--- TASK OBJECTIVE ---
Using the data below, work out how many of its lines contain "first", and give that number with nothing added.

--- INFORMATION PROVIDED ---
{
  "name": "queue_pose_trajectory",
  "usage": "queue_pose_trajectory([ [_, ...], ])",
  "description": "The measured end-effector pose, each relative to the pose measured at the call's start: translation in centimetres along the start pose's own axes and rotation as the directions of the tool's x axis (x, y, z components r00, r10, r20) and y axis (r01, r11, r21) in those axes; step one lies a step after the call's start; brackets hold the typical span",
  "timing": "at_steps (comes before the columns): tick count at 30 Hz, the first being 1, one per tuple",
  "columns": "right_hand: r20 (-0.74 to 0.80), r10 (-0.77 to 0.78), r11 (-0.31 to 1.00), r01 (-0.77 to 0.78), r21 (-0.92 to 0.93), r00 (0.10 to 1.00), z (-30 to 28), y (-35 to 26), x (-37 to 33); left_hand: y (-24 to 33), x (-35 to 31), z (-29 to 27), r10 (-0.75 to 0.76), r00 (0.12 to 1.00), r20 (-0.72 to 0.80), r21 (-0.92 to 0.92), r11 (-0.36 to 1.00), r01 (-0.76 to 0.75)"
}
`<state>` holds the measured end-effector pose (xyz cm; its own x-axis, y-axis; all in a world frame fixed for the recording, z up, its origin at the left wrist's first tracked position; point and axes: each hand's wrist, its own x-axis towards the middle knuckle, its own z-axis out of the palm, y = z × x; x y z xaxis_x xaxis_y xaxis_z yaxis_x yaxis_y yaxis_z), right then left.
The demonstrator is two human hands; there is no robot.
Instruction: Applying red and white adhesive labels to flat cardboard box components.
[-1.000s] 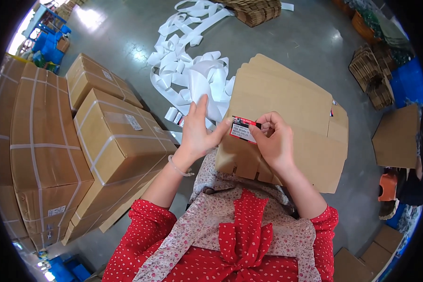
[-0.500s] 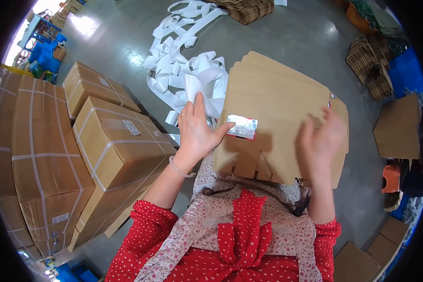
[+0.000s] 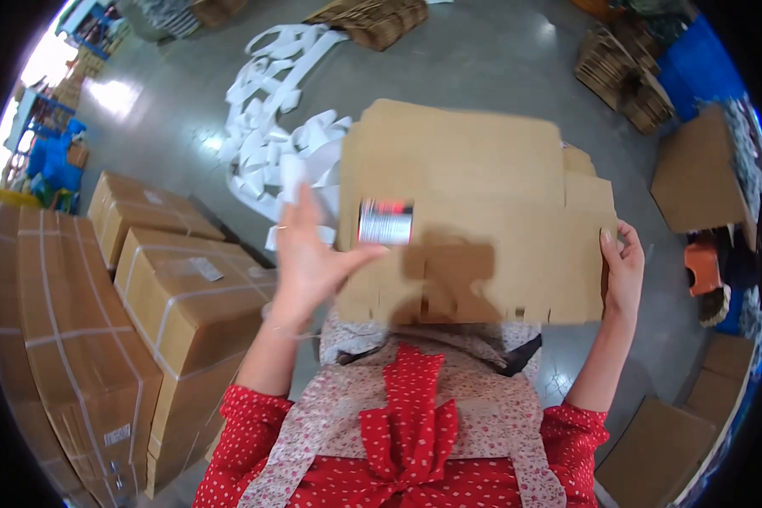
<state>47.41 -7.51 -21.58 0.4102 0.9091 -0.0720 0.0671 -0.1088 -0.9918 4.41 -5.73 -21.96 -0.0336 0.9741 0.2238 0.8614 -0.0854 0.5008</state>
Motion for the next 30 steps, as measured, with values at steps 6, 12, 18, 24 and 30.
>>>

--- RESULT FOR THIS EXERCISE ---
2